Contenere il prezzo degli oppioidi
Le difficoltà sono ancora maggiori nei paesi a basso e medio reddito, dove i sistemi sanitari sono più deboli. La mancanza di accesso all’acqua potabile, le condizioni igieniche precarie, insieme alla scarsa preparazione alle epidemie e alla carenza di dispositivi di protezione individuale e di tecnologia medica, rendono difficile contenere i contagi e rispondere ai bisogni dei malati. In questi contesti, scrivono su The Lancet due palliativisti, un’economista sanitaria, una consulente di salute globale e il presidente dell’International narcotics control board, è prevedibile che molti malati gravi di covid-19 non potranno accedere alle cure intensive o ai letti d’ospedale, e moriranno a casa senza terapie, curati da familiari privi di dispositivi di protezione. Inoltre, le poche risorse sanitarie saranno usate per rispondere all’emergenza e diminuirà la disponibilità per gli altri pazienti terminali, che potrebbero essere costretti a cedere il proprio posto letto.

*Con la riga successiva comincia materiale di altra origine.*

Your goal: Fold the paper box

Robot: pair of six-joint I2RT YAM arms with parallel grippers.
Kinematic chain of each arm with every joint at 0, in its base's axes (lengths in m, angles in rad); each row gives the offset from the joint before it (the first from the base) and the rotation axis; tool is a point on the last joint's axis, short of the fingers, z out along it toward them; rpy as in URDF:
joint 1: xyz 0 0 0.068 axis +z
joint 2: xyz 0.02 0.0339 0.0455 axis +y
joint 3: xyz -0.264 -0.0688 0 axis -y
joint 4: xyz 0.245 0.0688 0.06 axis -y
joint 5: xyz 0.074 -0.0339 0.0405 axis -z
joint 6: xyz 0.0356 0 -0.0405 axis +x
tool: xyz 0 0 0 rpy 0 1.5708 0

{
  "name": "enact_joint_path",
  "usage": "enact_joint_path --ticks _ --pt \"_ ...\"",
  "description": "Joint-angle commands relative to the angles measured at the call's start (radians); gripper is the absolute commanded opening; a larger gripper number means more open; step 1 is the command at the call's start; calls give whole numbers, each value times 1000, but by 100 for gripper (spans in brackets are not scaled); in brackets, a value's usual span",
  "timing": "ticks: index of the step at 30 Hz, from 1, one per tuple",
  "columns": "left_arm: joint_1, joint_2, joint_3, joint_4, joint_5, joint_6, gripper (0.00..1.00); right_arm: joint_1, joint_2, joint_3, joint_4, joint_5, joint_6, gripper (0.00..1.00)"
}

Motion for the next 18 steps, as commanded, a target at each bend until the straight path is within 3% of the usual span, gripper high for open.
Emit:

Gli autori dell’articolo propongono alcune strategie da adottare sia a breve sia a lungo termine, per migliorare l’offerta di cure palliative durante e dopo la pandemia di covid-19. Nei paesi penalizzati da economie deboli con carenza d’infrastrutture si possono percorrere due strade. In primo luogo, è necessario aumentare le scorte di farmaci oppioidi e impedire l’aumento dei costi attraverso la creazione di piattaforme d’acquisto condivise e negoziando prezzi trasparenti. L’International narcotics control board ha invitato i governi a garantire l’accesso ad alcuni farmaci, inclusi gli oppioidi, adottando procedure semplificate per l’esportazione, il trasporto e la fornitura dei medicinali.

In secondo luogo è fondamentale garantire in tempi brevi una formazione di base sull’uso razionale degli oppioidi e sulle cure compassionevoli a tutti i medici di base e a quelli dei reparti di emergenza e delle unità di terapia intensiva. Per anni le associazioni hanno chiesto che le cure palliative fossero insegnate nelle scuole di medicina e infermieristica. “Se la loro richiesta fosse stata ascoltata ora il personale sanitario sarebbe più preparato ad affrontare quest’epidemia”, si legge nell’articolo. Il problema della grande carenza di medici specialisti è una realtà che non riguarda solo i paesi poveri, ma anche l’Italia.

“Una pandemia è causa di sofferenza e ne è un potente amplificatore, attraverso la malattia fisica e la morte, lo stress e le ansie, e l’instabilità economica e sociale. Alleggerire questa sofferenza, in tutte le sue forme, dev’essere una parte fondamentale della risposta”, conclude l’editoriale di The Lancet.